* WHAT YOU ARE ASKED TO DO: A word-for-word restatement of every entry is what is needed here.
Top of EXERCISE DATA
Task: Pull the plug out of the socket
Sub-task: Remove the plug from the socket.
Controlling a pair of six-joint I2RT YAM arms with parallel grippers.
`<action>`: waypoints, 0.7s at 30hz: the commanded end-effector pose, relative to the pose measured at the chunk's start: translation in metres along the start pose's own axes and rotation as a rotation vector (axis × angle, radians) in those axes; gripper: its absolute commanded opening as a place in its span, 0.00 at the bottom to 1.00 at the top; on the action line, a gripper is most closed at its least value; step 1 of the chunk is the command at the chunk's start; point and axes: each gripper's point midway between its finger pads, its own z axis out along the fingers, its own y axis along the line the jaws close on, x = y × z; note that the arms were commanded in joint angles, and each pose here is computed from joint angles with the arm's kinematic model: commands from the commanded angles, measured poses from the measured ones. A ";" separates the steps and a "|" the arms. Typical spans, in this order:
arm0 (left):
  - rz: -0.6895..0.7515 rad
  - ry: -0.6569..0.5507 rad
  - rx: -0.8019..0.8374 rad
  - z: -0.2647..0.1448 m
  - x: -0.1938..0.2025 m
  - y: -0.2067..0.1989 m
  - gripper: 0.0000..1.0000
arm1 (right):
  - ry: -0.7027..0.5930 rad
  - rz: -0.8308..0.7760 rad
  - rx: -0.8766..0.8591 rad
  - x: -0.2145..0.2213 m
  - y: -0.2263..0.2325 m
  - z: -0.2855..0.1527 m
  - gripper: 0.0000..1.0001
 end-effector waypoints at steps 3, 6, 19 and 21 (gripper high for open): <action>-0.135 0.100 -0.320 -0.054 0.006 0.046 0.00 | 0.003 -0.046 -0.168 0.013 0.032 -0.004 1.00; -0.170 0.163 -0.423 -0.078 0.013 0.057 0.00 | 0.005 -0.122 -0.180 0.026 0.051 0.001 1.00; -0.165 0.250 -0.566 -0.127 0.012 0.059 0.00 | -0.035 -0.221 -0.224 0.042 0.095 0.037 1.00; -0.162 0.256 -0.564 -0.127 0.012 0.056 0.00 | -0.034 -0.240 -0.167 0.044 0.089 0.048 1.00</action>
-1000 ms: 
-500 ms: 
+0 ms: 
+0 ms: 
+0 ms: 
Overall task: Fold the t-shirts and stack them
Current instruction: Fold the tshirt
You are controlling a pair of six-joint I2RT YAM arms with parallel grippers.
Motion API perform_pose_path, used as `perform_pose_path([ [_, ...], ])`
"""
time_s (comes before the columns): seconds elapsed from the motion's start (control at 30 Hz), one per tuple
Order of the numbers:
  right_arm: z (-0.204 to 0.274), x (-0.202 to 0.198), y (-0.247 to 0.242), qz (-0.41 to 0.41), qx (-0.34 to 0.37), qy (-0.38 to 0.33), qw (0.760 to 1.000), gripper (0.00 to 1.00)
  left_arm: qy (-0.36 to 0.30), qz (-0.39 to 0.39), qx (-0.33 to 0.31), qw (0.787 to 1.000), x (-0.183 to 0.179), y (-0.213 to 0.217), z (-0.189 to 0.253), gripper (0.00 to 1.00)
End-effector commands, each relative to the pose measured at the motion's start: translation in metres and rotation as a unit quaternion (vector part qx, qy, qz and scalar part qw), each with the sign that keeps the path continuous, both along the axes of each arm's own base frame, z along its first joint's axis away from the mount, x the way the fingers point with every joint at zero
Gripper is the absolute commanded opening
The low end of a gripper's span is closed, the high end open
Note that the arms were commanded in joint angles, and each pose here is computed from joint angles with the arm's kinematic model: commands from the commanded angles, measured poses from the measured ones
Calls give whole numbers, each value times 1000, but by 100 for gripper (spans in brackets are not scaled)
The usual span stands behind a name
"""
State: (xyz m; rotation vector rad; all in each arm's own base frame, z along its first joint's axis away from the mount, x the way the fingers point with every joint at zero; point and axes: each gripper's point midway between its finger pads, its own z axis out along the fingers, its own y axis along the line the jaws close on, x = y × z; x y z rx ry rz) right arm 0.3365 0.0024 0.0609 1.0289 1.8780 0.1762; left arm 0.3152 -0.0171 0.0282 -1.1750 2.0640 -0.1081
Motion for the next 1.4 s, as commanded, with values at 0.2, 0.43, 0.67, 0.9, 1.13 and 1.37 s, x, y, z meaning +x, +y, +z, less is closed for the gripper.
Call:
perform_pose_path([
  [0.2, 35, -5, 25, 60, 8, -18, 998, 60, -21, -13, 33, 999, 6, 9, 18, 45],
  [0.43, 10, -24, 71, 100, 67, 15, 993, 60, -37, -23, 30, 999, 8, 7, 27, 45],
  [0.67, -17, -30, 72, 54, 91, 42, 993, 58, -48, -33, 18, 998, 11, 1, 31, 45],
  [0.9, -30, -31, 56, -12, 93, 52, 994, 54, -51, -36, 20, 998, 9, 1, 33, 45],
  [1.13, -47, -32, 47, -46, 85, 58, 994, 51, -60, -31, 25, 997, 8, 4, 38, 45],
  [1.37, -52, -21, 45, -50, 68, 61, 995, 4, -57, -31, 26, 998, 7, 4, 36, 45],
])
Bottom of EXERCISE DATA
* RESPONSE TO THE TASK:
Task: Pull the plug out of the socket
Sub-task: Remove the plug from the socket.
Controlling a pair of six-joint I2RT YAM arms with parallel grippers.
`<action>`: waypoints, 0.7s at 30hz: the commanded end-effector pose, relative to the pose measured at the chunk's start: translation in metres along the start pose's own axes and rotation as a rotation vector (axis × angle, radians) in those axes; gripper: its absolute commanded opening as a place in its span, 0.00 at the bottom to 1.00 at the top; on the action line, a gripper is most closed at its least value; step 1 of the chunk is the command at the chunk's start; point and axes: each gripper's point midway between its finger pads, its own z axis out along the fingers, its own y axis along the line the jaws close on, x = y × z; note that the arms were commanded in joint angles, and each pose here is computed from joint angles with the arm's kinematic model: commands from the commanded angles, measured poses from the measured ones. A ";" separates the steps and a "|" the arms. Typical spans, in this order:
arm0 (left):
  - rz: -0.6895..0.7515 rad
  - ry: -0.6569..0.5507 rad
  - rx: -0.8019..0.8374 rad
  - z: -0.2647..0.1448 m
  - x: -0.1938..0.2025 m
  - y: -0.2067..0.1989 m
  - gripper: 0.0000..1.0000
arm1 (right):
  - ry: -0.7027..0.5930 rad
  - rz: -0.8308..0.7760 rad
  - rx: -0.8766..0.8591 rad
  - x: -0.2145..0.2213 m
  - y: -0.2263..0.2325 m
  - z: -0.2855..0.1527 m
  - gripper: 0.0000..1.0001
 end-effector waypoints at steps 3, 6, 19 and 21 (gripper high for open): <action>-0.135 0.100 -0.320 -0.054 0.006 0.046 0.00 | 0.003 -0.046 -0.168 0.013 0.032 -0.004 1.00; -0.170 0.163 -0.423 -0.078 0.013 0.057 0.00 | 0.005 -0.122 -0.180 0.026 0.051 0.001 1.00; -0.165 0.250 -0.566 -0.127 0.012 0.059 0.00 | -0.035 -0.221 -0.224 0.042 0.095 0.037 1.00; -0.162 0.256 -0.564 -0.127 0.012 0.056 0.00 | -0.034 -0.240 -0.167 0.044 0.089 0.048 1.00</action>
-1000 ms: 
-500 ms: 
+0 ms: 
+0 ms: 
+0 ms: 
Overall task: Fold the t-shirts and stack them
Current instruction: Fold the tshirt
You are controlling a pair of six-joint I2RT YAM arms with parallel grippers.
Motion API perform_pose_path, used as `perform_pose_path([ [_, ...], ])`
"""
time_s (comes before the columns): seconds elapsed from the motion's start (control at 30 Hz), one per tuple
Order of the numbers:
  right_arm: z (-0.204 to 0.274), x (-0.202 to 0.198), y (-0.247 to 0.242), qz (-0.41 to 0.41), qx (-0.34 to 0.37), qy (-0.38 to 0.33), qw (0.760 to 1.000), gripper (0.00 to 1.00)
  left_arm: qy (-0.36 to 0.30), qz (-0.39 to 0.39), qx (-0.33 to 0.31), qw (0.787 to 1.000), x (-0.183 to 0.179), y (-0.213 to 0.217), z (-0.189 to 0.253), gripper (0.00 to 1.00)
End-effector commands, each relative to the pose measured at the motion's start: translation in metres and rotation as a unit quaternion (vector part qx, qy, qz and scalar part qw), each with the sign that keeps the path continuous, both along the axes of each arm's own base frame, z along its first joint's axis away from the mount, x the way the fingers point with every joint at zero
Gripper is the absolute commanded opening
The low end of a gripper's span is closed, the high end open
Note that the arms were commanded in joint angles, and each pose here is computed from joint angles with the arm's kinematic model: commands from the commanded angles, measured poses from the measured ones
Calls give whole numbers, each value times 1000, but by 100 for gripper (spans in brackets are not scaled)
The usual span stands behind a name
"""
State: (xyz m; rotation vector rad; all in each arm's own base frame, z along its first joint's axis away from the mount, x the way the fingers point with every joint at zero; point and axes: each gripper's point midway between its finger pads, its own z axis out along the fingers, its own y axis along the line the jaws close on, x = y × z; x y z rx ry rz) right arm 0.3365 0.0024 0.0609 1.0289 1.8780 0.1762; left arm 0.3152 -0.0171 0.0282 -1.1750 2.0640 -0.1081
Motion for the next 1.4 s, as commanded, with values at 0.2, 0.43, 0.67, 0.9, 1.13 and 1.37 s, x, y, z meaning +x, +y, +z, less is closed for the gripper.
Call:
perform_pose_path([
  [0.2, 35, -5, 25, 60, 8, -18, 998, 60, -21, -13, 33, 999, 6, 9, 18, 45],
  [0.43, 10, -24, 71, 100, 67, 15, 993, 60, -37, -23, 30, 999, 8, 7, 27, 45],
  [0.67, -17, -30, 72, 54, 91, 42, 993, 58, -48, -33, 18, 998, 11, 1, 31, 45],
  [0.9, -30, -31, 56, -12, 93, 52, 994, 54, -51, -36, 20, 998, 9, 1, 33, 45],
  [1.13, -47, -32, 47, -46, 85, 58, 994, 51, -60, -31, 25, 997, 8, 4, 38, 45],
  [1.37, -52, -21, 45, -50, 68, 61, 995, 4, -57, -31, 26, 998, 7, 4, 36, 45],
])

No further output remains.